When the enemy said that this fruit would make them like God, “the woman was convinced. She saw that the tree was beautiful and its fruit looked delicious, and she wanted the wisdom it would give her. So she took some of the fruit and ate it.” (v. 6)
It may not be a piece of fruit we reach for, but we can still reach for things that promise god-like-status.
We are warned in 1 John 2:15-16, “Do not love this world nor the things it offers you, for when you love the world, you do not have the love of the Father in you. For the world offers only a craving for physical pleasure, a craving for everything we see, and pride in our achievements and possessions. These are not from the Father, but are from this world.”
Do these qualities of what the world offers sound familiar?
Craving for physical pleasure… the fruit looked delicious
Craving for everything we see… the tree was beautiful
Pride in achievements and possessions… the wisdom (to become like God) it would give
Eve reached for a piece of fruit.
But I reach for my phone. Or food. Or daydreaming about my someday life.
Again, these things aren’t necessarily bad in and of themselves, but if I’m turning to them in indulgence and dependence, instead of turning to Jesus, they aren’t good for me.
What are you reaching for?
These are questions we can ask ourselves to take inventory - to identity the things we’re giving time, attention, energy, thoughts, and yes, even worship to.
As we identity those things we’re turning to in indulgence and dependence, here are some steps we can take to turn to Jesus instead:
Confess + Repent of the things we’re reaching for - acknowledging our sin, declaring our need for Jesus, and choosing to make a change.
Take a break from those things that distract and consume our time. Maybe even do this periodically, once a week or once a month.
Set boundaries for how and when you will engage with something. Boundaries help us practice self-control and protect us from something completely taking over our lives.

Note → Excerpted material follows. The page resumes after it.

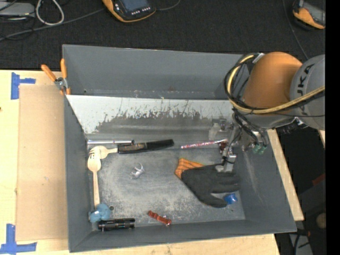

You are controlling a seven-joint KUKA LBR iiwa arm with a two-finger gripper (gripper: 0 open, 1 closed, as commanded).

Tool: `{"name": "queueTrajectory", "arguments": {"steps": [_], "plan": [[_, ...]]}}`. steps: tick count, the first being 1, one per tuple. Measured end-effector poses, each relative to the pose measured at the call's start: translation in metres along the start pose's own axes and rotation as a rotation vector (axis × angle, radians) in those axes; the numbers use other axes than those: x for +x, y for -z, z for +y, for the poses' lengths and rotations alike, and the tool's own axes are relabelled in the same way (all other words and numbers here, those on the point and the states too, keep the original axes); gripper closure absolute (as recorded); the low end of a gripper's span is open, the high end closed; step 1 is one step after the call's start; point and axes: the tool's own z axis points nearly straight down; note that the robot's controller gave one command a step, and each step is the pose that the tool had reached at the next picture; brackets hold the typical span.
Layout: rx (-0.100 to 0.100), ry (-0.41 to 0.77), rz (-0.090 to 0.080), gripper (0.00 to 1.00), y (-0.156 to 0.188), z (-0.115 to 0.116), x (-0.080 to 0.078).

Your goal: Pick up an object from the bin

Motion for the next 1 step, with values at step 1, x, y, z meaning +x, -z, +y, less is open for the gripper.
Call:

Worship by putting new practices in place that focus on Jesus and the holy life He calls us to live. When I was working to break the habit of looking at social media first thing every morning, I put the devotional book My Utmost for His Highest by my bed, so in the morning I could instead look at something that pointed me to Jesus rather than at my phone. This is new, healthy habit I’ve continued in place of the old one.
Ask for help. Talk to someone who is godly and trustworthy for advice, prayer, and accountability. And remember: there is absolutely no shame in seeking professional help, and I would encourage you to do so if habits have become addictive and destructive.
That passage in 1 John 2 goes on to say, “And this world is fading away, along with everything that people crave. But anyone who does what pleases God will live forever.” (v. 17)
This is a promise for us, that as we turn to Jesus, saying no to the things that distract and pull us from Him, we are participating in the eternal and will experience abundant life in Christ forever.